Input for this task Block Start

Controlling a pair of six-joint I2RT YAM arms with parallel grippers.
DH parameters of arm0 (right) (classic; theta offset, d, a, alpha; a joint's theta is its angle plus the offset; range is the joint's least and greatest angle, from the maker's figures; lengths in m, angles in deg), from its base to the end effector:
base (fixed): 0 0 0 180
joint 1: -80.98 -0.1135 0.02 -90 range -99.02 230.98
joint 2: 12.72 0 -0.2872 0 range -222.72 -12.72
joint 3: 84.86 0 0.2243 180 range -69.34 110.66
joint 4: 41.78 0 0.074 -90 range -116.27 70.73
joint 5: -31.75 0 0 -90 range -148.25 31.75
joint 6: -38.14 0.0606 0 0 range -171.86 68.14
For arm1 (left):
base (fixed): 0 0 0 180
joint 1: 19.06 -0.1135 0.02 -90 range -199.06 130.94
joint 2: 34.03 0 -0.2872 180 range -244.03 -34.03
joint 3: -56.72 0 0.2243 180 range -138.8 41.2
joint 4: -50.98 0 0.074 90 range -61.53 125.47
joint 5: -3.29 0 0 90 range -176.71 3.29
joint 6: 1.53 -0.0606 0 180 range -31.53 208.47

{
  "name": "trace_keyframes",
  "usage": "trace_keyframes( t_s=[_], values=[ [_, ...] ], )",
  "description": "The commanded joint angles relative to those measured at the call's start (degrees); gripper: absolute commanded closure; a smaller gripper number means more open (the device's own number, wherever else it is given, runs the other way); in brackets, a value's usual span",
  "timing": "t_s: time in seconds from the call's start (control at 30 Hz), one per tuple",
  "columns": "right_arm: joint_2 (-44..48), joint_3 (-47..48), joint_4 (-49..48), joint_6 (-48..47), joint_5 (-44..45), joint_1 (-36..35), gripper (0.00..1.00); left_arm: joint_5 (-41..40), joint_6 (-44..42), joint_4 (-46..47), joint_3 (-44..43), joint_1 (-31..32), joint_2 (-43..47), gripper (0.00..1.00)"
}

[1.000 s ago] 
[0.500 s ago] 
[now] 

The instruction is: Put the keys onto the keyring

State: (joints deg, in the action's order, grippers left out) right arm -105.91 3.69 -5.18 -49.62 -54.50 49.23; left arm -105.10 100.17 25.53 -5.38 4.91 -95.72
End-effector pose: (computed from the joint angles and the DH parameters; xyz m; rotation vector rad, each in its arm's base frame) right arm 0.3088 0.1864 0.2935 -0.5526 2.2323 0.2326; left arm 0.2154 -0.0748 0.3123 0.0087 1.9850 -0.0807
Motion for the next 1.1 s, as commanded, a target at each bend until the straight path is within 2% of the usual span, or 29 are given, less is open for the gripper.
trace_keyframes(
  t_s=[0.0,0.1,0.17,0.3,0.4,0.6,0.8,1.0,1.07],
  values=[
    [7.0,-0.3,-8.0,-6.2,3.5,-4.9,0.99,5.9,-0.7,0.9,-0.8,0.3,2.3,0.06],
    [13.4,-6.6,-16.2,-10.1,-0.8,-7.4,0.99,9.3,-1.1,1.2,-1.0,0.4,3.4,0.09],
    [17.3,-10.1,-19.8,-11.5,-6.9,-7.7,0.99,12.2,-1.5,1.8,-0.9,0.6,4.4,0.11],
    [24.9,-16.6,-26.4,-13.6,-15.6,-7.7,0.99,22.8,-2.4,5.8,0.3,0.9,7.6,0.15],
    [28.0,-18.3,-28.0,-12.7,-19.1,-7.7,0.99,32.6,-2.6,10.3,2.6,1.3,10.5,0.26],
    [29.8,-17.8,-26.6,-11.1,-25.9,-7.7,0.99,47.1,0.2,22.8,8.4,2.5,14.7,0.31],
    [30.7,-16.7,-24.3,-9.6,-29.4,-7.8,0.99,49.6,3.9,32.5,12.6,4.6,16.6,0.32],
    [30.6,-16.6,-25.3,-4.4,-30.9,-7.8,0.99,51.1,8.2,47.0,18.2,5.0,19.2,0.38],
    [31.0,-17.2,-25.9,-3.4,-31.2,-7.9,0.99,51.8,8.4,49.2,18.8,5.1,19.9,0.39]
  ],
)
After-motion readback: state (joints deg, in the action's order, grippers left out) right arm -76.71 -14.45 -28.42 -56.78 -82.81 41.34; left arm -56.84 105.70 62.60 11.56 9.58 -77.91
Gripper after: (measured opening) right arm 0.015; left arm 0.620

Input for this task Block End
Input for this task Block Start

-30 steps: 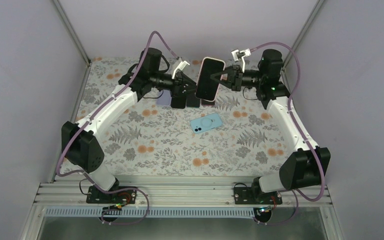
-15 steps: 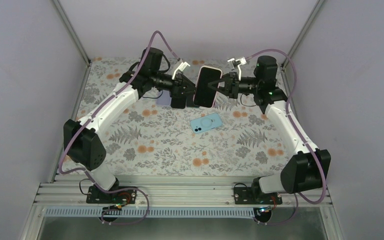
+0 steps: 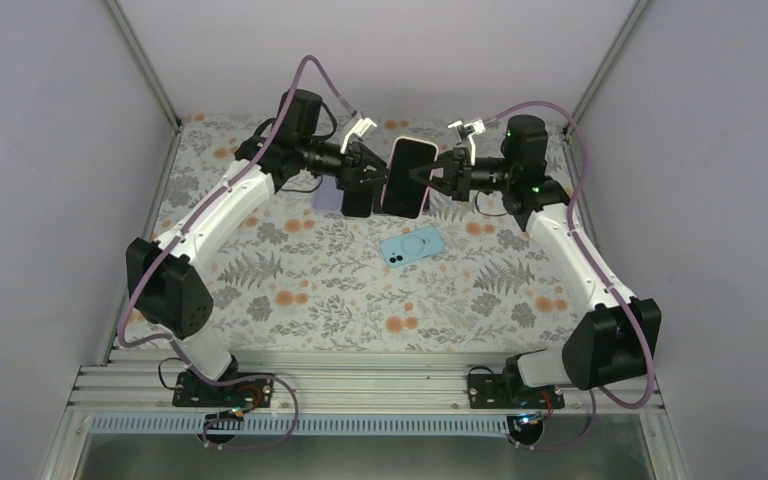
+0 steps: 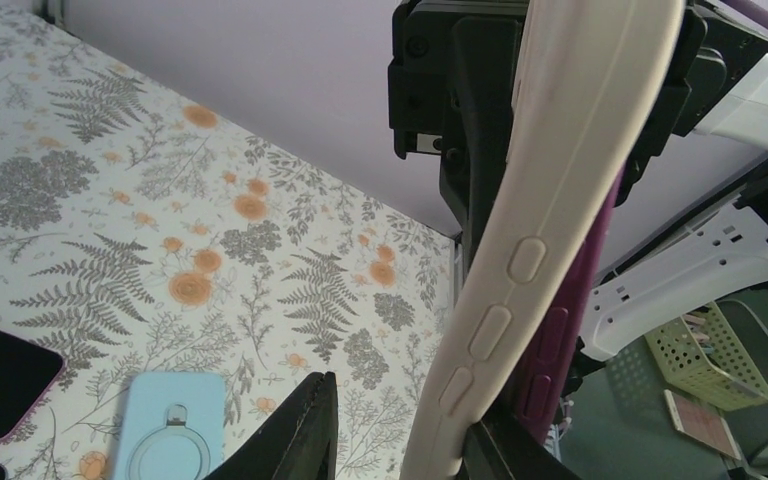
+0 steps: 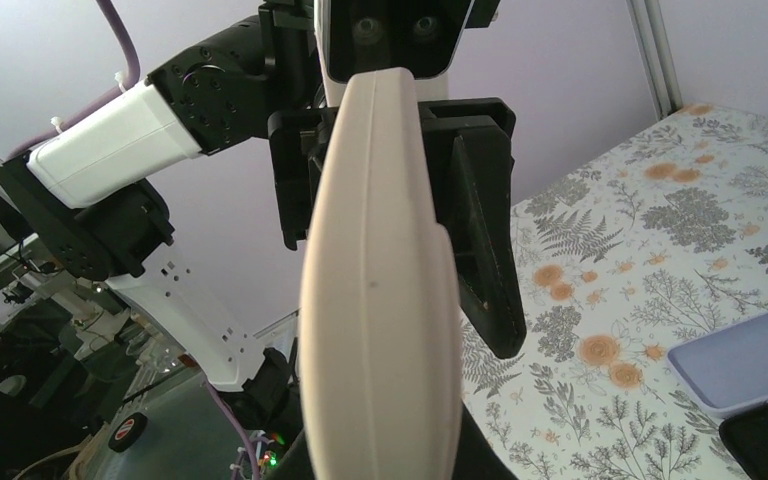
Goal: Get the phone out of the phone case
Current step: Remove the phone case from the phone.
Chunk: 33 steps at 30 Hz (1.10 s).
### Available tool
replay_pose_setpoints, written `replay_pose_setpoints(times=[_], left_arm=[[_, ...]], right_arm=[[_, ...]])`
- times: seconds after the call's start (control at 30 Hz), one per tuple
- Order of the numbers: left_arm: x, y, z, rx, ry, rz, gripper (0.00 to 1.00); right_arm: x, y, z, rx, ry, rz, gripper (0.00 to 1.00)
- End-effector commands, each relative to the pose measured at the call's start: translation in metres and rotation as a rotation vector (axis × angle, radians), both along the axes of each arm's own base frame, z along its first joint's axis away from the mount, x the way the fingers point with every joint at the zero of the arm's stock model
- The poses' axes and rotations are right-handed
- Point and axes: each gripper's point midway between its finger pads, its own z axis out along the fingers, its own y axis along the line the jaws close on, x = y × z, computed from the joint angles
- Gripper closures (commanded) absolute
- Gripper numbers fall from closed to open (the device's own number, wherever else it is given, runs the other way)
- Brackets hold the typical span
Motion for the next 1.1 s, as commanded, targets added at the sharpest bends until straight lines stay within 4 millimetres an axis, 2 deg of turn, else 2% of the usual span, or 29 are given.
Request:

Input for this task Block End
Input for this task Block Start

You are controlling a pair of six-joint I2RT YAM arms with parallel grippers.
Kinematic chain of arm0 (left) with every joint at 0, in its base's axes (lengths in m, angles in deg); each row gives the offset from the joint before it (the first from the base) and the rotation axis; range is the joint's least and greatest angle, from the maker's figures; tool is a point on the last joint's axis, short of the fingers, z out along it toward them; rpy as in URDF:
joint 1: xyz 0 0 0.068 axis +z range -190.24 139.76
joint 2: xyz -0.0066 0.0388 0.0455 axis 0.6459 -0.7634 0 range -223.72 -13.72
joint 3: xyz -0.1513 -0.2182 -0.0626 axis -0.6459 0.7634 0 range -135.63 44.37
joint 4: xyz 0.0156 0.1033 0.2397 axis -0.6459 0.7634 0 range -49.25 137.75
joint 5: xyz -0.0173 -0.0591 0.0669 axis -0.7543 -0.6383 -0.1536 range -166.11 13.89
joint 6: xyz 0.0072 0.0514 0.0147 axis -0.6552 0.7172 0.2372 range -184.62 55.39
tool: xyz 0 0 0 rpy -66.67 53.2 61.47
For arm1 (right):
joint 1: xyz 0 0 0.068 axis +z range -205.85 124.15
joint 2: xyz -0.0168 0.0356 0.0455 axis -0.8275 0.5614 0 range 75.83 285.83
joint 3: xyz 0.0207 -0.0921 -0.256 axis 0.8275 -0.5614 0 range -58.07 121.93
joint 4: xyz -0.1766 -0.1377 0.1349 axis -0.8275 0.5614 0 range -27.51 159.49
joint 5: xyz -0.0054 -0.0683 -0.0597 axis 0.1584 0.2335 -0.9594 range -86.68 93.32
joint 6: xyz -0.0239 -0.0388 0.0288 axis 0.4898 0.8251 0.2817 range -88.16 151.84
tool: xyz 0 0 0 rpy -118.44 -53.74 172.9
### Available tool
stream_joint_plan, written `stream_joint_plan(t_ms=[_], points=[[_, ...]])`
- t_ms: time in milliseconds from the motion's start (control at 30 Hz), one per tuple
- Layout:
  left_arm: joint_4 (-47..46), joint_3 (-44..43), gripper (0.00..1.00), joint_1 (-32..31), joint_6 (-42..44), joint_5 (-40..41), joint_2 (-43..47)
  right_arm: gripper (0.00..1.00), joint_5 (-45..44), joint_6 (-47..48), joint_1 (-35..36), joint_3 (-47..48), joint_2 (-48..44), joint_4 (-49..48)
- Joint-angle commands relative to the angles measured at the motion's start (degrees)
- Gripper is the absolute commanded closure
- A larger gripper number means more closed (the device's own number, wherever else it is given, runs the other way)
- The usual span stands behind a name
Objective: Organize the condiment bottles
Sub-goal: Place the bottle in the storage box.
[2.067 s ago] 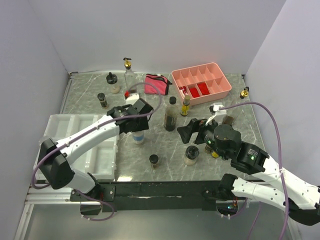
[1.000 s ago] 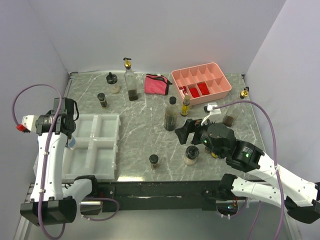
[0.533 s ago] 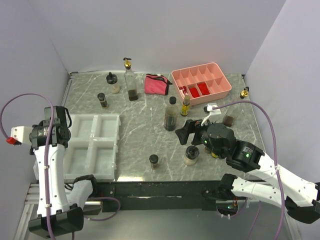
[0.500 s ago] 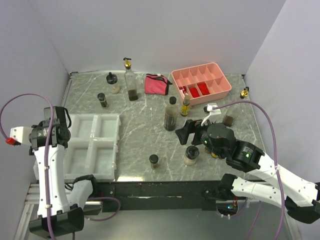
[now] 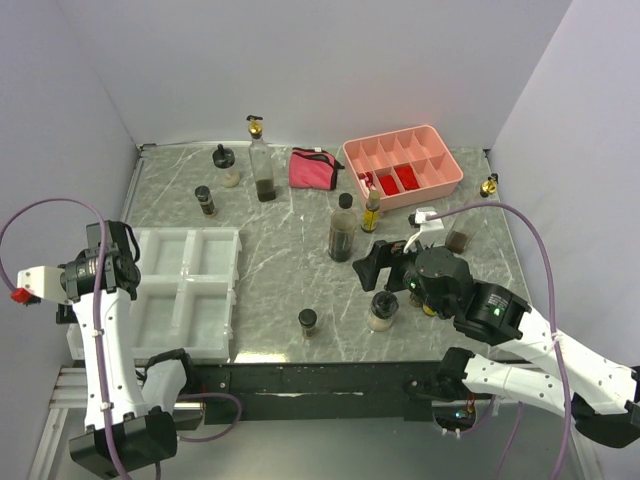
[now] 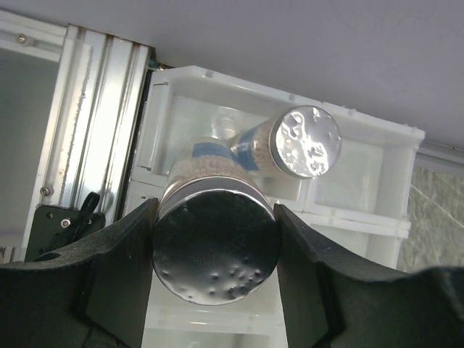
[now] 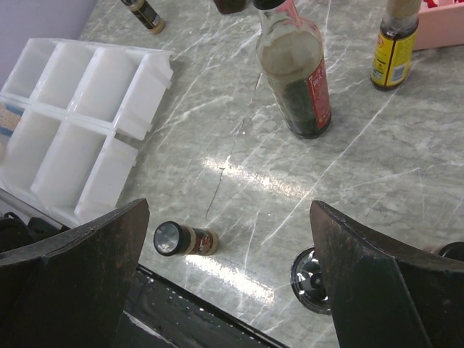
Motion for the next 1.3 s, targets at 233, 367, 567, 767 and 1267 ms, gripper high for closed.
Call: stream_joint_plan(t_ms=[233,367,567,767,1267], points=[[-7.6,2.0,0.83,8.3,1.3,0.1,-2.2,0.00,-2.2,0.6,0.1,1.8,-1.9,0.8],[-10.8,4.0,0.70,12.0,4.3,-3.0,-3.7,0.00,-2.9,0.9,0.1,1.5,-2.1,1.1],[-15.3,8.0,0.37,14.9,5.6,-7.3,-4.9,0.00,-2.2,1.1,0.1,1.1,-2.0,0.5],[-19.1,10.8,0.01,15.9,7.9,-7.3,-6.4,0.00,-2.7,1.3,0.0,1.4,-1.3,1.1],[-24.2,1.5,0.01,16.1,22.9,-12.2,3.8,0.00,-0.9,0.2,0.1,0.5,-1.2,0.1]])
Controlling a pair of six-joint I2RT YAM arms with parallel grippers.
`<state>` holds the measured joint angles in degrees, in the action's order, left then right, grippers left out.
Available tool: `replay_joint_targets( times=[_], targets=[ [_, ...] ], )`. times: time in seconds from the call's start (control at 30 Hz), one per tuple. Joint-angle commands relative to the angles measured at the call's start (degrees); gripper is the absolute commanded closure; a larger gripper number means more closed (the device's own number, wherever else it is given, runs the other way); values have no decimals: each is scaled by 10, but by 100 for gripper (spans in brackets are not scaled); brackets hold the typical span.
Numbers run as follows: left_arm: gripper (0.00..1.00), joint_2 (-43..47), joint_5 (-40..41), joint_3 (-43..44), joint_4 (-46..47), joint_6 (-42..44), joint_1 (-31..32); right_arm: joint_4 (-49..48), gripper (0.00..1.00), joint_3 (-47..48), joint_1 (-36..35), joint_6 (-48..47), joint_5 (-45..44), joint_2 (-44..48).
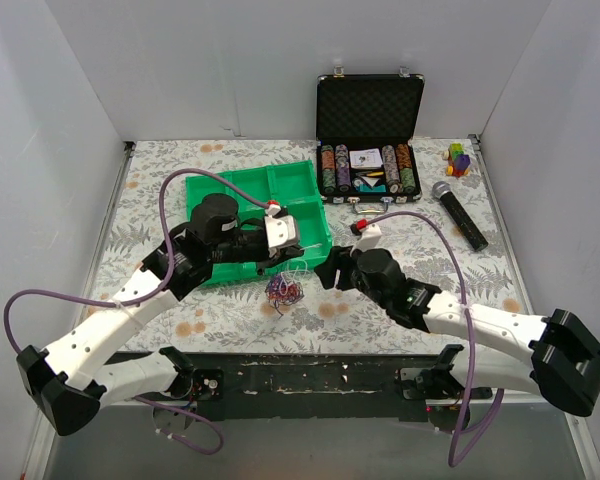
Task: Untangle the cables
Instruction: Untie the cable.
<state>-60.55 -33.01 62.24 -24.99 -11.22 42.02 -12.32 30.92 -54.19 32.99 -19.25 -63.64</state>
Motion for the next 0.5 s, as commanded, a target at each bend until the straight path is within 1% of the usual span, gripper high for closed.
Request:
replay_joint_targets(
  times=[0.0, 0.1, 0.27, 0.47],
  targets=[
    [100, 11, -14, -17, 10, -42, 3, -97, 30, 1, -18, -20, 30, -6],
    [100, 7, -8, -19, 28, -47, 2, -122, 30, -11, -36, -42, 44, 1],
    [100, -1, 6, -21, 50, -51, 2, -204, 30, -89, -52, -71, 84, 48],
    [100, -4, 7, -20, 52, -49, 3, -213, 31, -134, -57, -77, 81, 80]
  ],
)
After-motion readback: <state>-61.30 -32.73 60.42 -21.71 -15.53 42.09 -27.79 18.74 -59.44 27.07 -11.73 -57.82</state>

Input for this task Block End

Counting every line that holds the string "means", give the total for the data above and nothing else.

◆ Answer
3